How to Become a Transformational Leader
We’ve distilled industry leaders’ ideas into a process you can use to become a transformational leader. This involves you:
Creating an inspiring vision of the future.
Motivating people to buy into and deliver the vision.
Managing the delivery of the vision.
Building ever-stronger, trust-based relationships with your people.
Step 1: Create an Inspiring Vision
People need a compelling reason to follow your lead, which is why you must create and communicate an inspiring future vision.
Your vision sets out your team or organization’s purpose – why do you all get up in the morning to do what you do? You develop this partly by understanding the values of the people you lead, partly by understanding the capabilities and resources of your organization, and partly by conducting an intelligent analysis of your environment and selecting the best way forward within it.
This is the subject of business unit strategy, and developing a coherent strategy takes a lot of hard work and careful thought.
If you’re developing a vision for your organization, use Mullins’ Seven Domains Model to analyze your environment. Then, use tools such as Lafley and Martin’s Five-Step Strategy Model to develop your strategy. This is usually expressed in a business plan and summarized in a mission statement.
If you’re developing a vision for your team, start with the company’s mission and vision, and explore how your team can contribute directly to it.
Step 2: Motivate People to Buy Into and Deliver the Vision
Starting with your mission statement, you need to appeal to your people’s values and inspire them to where you will lead them and why.
Use business storytelling as part of your call to action: this will help people appreciate the positive impact of your vision on the people you’re trying to help. (Hint: if the only person you’re trying to help is yourself, you won’t inspire anyone.)
Then, talk about your vision often. Link it to people’s goals and tasks to give it context, and help people see how they can contribute to it.
Transformational leaders also know that nothing significant happens unless they encourage their people. So, make sure that you know about the different kinds of motivation, and use these to inspire your people to deliver their best.

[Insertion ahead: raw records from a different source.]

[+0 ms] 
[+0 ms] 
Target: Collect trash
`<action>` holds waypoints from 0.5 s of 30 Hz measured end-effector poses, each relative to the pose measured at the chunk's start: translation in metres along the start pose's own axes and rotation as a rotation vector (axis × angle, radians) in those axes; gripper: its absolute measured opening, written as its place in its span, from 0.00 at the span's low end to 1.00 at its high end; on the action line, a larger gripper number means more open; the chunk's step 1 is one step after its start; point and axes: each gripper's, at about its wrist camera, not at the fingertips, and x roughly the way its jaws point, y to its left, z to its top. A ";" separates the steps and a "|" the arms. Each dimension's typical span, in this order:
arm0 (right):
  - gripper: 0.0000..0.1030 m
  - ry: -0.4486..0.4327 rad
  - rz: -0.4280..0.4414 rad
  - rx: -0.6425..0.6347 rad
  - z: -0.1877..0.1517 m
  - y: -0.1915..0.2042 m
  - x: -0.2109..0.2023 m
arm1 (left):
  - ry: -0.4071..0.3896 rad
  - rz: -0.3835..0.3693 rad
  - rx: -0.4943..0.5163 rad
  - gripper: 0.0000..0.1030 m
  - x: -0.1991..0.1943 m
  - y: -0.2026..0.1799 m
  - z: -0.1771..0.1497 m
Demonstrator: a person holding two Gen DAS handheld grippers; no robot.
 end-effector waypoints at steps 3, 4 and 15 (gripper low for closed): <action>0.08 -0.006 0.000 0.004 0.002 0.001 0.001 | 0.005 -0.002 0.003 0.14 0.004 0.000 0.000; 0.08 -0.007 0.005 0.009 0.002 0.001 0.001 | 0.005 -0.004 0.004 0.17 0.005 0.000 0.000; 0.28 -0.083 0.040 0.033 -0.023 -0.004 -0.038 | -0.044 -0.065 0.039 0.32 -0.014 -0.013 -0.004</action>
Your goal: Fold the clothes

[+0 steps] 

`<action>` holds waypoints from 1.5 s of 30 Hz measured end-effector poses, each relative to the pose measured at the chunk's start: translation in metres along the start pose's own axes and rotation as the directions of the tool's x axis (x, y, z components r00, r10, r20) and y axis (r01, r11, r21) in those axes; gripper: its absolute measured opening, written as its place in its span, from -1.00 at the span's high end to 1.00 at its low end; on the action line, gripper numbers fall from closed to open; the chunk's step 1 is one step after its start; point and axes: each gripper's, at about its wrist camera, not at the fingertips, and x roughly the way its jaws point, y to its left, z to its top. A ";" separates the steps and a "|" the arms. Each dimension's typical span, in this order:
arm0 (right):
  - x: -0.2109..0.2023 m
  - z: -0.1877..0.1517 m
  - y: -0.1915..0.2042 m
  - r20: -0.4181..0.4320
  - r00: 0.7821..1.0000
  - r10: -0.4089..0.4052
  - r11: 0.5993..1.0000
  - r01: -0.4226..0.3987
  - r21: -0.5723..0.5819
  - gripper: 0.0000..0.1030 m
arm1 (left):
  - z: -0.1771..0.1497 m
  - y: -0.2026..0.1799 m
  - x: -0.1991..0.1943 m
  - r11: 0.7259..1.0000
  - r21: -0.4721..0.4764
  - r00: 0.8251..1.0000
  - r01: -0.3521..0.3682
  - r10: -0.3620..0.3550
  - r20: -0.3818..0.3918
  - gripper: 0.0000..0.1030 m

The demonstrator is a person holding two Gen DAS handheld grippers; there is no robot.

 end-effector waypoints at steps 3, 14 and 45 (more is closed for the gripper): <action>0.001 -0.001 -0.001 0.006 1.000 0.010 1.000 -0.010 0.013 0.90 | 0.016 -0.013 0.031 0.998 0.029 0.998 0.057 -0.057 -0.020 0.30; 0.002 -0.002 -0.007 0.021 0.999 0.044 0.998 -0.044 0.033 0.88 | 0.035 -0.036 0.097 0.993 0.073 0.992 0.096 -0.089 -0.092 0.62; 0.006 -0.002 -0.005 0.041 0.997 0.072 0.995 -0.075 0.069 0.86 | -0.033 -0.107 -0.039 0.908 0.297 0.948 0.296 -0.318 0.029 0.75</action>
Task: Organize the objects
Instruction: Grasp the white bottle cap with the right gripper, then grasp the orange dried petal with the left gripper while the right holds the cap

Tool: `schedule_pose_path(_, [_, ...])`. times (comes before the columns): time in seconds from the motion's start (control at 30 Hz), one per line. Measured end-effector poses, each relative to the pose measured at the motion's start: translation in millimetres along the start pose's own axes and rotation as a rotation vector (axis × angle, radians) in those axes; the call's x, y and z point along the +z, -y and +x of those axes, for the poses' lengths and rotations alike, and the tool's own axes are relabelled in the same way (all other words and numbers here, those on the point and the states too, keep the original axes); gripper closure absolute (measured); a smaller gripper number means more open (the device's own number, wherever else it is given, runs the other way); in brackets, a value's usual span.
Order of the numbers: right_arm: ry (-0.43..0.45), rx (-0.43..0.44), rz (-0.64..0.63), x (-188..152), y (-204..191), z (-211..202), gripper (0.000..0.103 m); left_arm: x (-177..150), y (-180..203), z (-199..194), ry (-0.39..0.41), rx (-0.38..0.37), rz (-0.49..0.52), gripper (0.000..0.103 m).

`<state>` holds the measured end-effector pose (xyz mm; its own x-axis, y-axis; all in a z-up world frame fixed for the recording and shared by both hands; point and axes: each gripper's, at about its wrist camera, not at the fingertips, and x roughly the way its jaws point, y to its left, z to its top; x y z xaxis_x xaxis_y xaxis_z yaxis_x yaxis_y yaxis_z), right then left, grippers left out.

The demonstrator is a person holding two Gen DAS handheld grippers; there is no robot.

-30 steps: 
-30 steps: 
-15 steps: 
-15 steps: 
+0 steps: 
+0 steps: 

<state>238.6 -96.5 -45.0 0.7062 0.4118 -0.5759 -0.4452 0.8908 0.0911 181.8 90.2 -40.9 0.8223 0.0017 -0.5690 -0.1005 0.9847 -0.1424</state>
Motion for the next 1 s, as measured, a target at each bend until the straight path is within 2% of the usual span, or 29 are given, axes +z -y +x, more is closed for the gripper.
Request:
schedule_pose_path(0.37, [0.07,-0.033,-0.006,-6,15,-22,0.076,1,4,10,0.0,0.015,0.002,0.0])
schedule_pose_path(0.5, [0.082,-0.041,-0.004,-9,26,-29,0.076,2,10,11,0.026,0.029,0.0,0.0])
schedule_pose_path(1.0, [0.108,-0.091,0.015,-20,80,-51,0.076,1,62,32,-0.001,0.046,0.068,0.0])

Step 3: Manage the Delivery of the Vision
A vision is no use on its own: it needs to become a reality. However, many leaders make the mistake of developing a concept but not putting in the complex and often mundane work of delivering it.
To manage the delivery of your vision, you’ll need to combine effective project management with prudent change management. This will help you deliver the changes you need with the full support of your people. Communicate each person’s roles and responsibilities clearly, and connect these to your plans. Everyone should fully understand what they’re responsible for and know how you will measure their success. Next, set clear, SMART goals for everyone, including short-term goals that will help people achieve quick wins and stay motivated. Use management by objectives to link short-term achievement to your longer-term goals.
You may need to build your self-discipline and stamina so you don’t let yourself down. And, set a good example to your people – significantly if they’re affected by delays or difficulties – by being a model of hard work and persistence.
Also, stay visible by practicing management by wandering around. This is an ideal technique for transformational leaders because it helps you stay connected with daily activities and allows you to answer questions as they arise.
Step 4: Build Ever-Stronger, Trust-Based Relationships With Your People
As a transformational leader, you must focus on your people and work hard to help them achieve their goals and dreams.
Use Dunham and Pierce’s Leadership Process Model as your starting point. This tool outlines how important your people are to your leadership success.
It also underlines that leadership is a long-term process and that, as a leader, you need to work constantly to build relationships, earn trust, and help your people grow as individuals.
Meet your people individually to understand their developmental needs and help them to meet their career goals. What do they want to achieve in their role? Where do they see themselves five years from now? How can you help them reach this goal?
You can build trust with your people by being open and honest in your interactions. Use the Johari Window to disclose safe personal information about yourself and better understand “what makes your people tick.”
Lastly, set aside time to coach your people. When you help them find their solutions, you not only create a skilled team, but you also strengthen their self-confidence and their trust in you.